OIG Finds Certain Nursing Homes May Not Have Complied with Federal Requirements

The Office of Inspector General (OIG) analyzed State survey agency (SSA) data on Medicare.gov for the most recent standard surveys and the previous 12 months of complaint surveys. They identified that 6,622 nursing homes had been cited for infection prevention and control program deficiencies as of February 26, 2020, and Medicare.gov indicated that 24 nursing homes were part of a nursing home chain. The OIG contacted that chain’s corporate office regarding the 24 nursing homes, and requested that they provide documentation related to infection prevention and control and emergency preparedness program policies and procedures that were in effect from January 2019 through May 2020.

The OIG’s audit found that 23 of the 24 nursing homes had possible deficiencies. At 22 nursing homes, the OIG found 35 instances of possible noncompliance with infection prevention and control requirements related to annual reviews of the Infection Prevention and Control Program (IPCP), training, designation of a qualified infection preventionist, and Quality Assessment and Assurance Committee (QAA) meetings.

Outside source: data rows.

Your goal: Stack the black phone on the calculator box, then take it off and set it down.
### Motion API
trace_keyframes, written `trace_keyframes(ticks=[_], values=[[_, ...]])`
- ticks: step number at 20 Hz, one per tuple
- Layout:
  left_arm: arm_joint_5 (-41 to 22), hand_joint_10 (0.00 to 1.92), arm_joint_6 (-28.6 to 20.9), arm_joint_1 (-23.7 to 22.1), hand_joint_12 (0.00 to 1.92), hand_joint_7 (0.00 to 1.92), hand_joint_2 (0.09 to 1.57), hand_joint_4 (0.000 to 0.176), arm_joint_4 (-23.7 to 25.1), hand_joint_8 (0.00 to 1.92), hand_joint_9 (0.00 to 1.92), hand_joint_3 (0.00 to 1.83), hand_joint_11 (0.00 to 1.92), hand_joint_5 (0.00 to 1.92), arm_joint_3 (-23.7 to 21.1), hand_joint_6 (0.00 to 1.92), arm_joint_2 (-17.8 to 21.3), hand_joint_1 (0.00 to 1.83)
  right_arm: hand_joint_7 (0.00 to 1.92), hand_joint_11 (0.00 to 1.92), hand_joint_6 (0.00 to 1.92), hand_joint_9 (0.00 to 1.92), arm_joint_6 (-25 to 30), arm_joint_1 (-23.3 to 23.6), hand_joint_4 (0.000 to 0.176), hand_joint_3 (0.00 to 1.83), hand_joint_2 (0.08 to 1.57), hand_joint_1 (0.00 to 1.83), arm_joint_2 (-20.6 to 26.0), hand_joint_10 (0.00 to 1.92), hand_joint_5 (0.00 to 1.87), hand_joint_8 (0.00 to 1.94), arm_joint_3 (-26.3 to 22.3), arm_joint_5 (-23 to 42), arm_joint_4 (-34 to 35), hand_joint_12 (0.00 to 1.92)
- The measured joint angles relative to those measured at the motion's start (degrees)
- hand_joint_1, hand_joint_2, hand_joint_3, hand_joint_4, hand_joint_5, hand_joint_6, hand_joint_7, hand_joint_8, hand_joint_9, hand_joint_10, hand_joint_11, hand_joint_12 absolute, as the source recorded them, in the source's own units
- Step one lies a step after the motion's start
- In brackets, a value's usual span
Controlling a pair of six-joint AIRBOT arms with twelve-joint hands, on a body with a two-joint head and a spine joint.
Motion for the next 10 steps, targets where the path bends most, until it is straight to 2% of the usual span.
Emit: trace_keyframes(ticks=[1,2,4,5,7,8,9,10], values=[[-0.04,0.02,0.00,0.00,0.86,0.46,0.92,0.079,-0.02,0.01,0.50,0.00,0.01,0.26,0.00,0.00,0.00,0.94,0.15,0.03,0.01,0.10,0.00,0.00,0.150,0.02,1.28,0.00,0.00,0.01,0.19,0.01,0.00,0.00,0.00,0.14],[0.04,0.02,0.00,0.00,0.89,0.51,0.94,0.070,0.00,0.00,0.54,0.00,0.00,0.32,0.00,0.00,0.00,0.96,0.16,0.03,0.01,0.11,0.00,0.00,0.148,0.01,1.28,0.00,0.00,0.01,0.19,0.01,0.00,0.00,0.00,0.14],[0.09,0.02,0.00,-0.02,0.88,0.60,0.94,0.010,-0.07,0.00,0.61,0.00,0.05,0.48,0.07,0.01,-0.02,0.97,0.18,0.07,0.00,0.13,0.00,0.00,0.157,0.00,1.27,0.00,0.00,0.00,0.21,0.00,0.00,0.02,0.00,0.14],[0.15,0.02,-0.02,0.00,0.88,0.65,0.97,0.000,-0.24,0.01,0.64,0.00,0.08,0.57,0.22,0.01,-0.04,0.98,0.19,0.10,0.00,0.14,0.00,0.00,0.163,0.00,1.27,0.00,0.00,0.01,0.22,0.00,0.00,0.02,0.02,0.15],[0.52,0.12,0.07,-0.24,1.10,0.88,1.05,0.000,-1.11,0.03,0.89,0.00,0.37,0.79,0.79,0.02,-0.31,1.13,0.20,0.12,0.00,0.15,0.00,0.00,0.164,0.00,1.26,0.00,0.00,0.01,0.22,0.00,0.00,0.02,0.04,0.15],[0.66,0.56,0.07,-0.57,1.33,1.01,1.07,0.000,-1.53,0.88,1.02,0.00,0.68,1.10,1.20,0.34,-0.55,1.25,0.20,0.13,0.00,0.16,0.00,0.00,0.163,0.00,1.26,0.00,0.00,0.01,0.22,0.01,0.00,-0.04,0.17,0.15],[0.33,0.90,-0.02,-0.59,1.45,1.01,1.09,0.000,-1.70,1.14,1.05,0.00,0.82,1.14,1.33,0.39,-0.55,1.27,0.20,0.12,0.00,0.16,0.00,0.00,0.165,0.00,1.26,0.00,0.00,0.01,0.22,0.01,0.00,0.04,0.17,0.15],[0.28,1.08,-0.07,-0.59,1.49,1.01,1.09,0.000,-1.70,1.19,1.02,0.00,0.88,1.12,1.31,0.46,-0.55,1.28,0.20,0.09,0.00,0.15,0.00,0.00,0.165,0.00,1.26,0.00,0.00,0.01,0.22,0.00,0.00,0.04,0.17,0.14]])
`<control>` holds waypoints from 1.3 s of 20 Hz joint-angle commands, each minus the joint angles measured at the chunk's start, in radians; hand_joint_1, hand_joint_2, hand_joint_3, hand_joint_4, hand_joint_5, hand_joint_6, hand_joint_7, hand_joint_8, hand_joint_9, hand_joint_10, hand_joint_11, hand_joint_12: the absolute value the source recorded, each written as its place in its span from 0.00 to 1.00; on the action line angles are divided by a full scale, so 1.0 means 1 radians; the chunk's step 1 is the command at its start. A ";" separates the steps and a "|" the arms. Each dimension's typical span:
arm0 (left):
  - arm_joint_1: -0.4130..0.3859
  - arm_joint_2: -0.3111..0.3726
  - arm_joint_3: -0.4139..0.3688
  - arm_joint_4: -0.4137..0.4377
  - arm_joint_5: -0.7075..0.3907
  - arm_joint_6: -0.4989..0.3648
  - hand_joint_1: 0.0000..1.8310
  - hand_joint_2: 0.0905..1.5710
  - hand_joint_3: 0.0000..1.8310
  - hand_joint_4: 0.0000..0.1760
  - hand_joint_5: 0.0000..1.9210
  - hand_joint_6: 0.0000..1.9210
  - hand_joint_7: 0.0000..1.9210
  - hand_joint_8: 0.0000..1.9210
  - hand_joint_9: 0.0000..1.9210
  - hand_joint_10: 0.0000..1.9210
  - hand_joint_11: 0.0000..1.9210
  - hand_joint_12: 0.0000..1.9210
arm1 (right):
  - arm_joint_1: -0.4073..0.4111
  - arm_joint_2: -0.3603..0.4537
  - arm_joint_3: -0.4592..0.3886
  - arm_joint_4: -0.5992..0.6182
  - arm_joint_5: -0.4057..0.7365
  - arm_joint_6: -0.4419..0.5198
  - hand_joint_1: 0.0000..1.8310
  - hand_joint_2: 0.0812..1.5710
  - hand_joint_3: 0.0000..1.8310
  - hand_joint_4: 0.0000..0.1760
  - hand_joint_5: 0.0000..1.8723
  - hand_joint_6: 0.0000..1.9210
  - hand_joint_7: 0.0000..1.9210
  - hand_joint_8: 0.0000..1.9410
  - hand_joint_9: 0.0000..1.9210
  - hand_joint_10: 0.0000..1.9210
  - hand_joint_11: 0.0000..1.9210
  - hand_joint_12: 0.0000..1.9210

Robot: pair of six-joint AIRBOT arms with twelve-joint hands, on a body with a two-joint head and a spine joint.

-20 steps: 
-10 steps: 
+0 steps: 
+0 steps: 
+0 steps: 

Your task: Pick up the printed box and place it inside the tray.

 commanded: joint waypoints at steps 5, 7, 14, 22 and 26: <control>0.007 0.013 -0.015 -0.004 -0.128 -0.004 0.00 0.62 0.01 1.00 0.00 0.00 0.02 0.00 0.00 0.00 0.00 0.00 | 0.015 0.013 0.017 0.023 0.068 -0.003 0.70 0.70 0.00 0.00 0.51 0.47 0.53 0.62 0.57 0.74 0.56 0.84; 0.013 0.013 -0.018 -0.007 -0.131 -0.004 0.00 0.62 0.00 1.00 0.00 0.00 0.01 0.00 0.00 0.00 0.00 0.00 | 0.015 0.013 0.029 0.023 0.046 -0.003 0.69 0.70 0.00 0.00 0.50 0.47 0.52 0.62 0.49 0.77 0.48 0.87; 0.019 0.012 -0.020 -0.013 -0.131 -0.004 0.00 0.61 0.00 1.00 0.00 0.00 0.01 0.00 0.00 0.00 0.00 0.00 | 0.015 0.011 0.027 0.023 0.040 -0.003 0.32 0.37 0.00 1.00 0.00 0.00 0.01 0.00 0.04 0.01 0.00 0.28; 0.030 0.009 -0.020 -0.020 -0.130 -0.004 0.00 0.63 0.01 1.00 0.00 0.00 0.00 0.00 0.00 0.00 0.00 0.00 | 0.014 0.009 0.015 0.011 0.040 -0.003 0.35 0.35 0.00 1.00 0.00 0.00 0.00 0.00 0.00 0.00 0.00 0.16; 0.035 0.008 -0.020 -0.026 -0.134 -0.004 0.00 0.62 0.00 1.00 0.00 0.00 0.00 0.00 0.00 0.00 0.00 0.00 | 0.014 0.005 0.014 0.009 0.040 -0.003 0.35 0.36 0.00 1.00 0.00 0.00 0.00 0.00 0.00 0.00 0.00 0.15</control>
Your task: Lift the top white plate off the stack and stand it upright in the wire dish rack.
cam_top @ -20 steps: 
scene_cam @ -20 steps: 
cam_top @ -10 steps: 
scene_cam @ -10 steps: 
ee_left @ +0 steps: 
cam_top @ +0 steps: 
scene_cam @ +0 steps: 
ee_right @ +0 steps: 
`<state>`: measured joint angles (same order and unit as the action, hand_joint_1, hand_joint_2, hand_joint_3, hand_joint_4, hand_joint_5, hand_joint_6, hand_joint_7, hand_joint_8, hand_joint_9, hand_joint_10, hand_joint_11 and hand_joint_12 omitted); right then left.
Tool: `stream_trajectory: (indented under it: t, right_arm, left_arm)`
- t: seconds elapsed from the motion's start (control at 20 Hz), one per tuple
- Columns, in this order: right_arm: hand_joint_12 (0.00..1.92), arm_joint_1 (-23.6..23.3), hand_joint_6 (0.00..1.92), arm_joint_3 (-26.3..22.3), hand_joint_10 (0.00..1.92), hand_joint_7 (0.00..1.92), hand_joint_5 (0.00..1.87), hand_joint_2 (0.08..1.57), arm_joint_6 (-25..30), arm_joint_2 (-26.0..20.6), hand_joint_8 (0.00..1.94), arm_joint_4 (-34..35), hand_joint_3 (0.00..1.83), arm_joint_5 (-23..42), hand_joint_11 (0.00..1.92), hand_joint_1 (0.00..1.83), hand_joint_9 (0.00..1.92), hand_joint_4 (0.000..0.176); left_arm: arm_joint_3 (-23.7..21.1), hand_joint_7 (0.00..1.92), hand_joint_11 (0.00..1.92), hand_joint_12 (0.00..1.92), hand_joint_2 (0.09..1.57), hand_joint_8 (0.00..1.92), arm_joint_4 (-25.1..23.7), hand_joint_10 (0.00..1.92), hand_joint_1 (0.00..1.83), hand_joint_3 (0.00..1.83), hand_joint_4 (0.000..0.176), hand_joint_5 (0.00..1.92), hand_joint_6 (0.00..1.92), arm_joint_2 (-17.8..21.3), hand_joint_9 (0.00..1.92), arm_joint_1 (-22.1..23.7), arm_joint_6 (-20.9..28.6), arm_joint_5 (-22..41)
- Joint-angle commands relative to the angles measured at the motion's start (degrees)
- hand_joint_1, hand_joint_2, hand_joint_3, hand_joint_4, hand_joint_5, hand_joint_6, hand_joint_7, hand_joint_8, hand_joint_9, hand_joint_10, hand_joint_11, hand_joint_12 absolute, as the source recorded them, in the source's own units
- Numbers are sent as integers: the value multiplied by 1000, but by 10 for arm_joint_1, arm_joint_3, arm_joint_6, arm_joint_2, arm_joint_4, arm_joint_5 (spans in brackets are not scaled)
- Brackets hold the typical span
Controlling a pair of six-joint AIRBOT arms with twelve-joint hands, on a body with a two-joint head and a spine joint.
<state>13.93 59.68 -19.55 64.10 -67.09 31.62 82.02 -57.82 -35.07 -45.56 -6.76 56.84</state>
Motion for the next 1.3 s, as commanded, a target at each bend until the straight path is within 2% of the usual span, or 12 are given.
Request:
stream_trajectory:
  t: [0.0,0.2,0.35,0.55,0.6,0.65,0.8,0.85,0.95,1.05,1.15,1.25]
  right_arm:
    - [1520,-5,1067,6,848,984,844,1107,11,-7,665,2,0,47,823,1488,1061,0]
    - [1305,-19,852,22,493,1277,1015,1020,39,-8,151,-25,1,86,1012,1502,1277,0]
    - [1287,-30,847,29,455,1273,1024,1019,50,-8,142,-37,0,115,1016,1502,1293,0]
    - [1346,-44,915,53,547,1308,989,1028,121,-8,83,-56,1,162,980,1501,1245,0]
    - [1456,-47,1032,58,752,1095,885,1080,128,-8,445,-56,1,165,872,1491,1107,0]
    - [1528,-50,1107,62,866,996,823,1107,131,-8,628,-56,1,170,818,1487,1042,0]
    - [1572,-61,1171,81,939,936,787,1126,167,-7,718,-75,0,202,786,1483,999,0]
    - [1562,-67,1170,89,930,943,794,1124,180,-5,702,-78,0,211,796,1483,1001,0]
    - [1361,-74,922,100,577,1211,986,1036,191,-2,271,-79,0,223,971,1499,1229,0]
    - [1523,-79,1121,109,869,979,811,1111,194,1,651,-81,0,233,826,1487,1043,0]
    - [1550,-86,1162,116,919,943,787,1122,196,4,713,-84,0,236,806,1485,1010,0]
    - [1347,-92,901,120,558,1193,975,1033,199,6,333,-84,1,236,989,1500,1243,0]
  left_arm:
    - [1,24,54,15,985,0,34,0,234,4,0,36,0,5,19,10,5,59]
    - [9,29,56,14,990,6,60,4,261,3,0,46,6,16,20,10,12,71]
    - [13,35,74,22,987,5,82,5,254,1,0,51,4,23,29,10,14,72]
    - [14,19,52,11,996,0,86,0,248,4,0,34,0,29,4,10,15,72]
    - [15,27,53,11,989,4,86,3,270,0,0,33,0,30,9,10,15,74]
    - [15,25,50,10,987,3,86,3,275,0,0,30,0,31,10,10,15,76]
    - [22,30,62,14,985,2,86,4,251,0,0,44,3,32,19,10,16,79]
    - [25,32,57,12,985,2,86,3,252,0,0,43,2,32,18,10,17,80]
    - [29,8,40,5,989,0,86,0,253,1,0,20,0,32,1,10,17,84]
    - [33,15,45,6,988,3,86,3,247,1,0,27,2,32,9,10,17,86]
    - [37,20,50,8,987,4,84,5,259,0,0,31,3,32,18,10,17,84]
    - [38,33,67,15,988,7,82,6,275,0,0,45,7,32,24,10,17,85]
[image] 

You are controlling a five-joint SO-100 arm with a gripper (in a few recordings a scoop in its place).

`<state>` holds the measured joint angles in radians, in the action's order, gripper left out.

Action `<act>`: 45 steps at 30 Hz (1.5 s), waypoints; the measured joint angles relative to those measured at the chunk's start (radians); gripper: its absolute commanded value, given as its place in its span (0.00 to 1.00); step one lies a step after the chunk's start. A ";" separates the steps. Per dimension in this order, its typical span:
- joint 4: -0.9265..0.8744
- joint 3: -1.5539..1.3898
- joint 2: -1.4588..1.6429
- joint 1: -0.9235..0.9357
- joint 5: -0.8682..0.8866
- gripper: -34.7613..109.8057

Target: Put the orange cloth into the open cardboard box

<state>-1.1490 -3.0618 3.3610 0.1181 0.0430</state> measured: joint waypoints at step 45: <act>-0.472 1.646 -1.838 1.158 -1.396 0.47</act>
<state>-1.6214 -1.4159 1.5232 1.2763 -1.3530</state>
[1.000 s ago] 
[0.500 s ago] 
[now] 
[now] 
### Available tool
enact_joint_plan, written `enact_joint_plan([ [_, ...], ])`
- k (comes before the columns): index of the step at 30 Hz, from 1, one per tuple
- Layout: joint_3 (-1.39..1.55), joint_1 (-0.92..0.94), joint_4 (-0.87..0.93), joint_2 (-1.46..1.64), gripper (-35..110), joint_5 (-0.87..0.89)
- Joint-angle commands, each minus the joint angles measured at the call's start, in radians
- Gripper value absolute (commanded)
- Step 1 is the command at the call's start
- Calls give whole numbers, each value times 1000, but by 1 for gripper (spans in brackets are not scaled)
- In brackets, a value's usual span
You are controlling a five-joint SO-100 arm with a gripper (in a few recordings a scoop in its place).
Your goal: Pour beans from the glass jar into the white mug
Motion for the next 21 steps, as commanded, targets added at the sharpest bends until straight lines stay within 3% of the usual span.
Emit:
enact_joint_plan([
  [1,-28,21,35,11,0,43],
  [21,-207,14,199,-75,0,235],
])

They also found at 16 nursing homes 20 instances of possible noncompliance with emergency preparedness requirements related to the annual review of emergency preparedness plans and annual emergency preparedness risk assessments.

The nursing home chain’s officials attributed the possible noncompliance to: (1) leadership turnover, (2) staff turnover, (3) documentation issues (i.e., information was not documented or documentation was either lost or misplaced), (4) staff members who were unfamiliar with requirements (i.e., requirements stipulating that there is no grace period for infection preventionists to complete specialized training and that emergency preparedness plans needed to be reviewed annually), (5) qualified personnel shortage, and (6) challenges related to the COVID-19 public health emergency.

The OIG said that many of the conditions noted in their report may have occurred because the Centers for Medicare and Medicaid Services (CMS) did not provide nursing homes with communication and training related to complying with the new, phase 3 infection control requirements, or clarification about the essential components to be integrated in the nursing homes’ emergency plans.

The OIG recommended that CMS instruct SSAs to follow up with the 23 nursing homes that they identified with possible infection prevention and control and emergency preparedness deficiencies to verify that they have taken corrective actions. CMS agreed with the OIG’s recommendation and stated that it had contacted the appropriate SSAs to ensure that the 23 nursing homes with possible infection prevention and control and emergency preparedness deficiencies have taken corrective actions in accordance with Federal requirements. Read the full report here: https://oig.hhs.gov/oas/reports/region1/12000004.pdf.

Issue:

Infection prevention and control is a critical issue for nursing home residents because of the high number of healthcare-associated infections, residents’ increased susceptibility to infections, and the significant exposure to healthcare-associated infections residents face. Federal regulations on infection control require nursing homes to establish and maintain an IPCP designed to provide a safe, sanitary, and comfortable environment and to help prevent the development and transmission of communicable diseases and infections. In addition, Federal regulations on emergency preparedness include specific requirements for nursing homes’ emergency preparedness plans, such as requirements that facilities complete a facility-based and community-based, all-hazards (including emerging infectious diseases) risk assessment and develop strategies to address the risks identified. A nursing home’s QAA Committee must meet at least quarterly and as needed to coordinate and evaluate activities under the Quality Assurance and Performance Improvement (QAPI) program.

Discussion Points:

  • Review policies and procedures for your IPCP, infection preventionist requirements, and QAA meetings. Ensure that policies are up-to-date with the most recent CDC and CMS infection control guidelines. Review your emergency preparedness plan and update as necessary. Make sure the plan is available to staff so they can easily access the guidelines for the various components should an emergency occur.
  • Train all staff to follow the facility’s policies and procedures for infection prevention and control. Train all staff on your emergency preparedness plan. Conduct drills for the various disaster response plans to ensure staff competency with each. Document that these trainings and drills occurred, and file the signed documents in each employee’s education file.
  • Periodically audit to ensure that all staff members are following infection control policies and procedures correctly, and that the IPCP is reviewed annually. Provide additional education if necessary. Audit staff to ensure that they are aware of their roles during an emergency per your emergency preparedness plan. Audit to ensure that quarterly QAA meetings are conducted with all key members.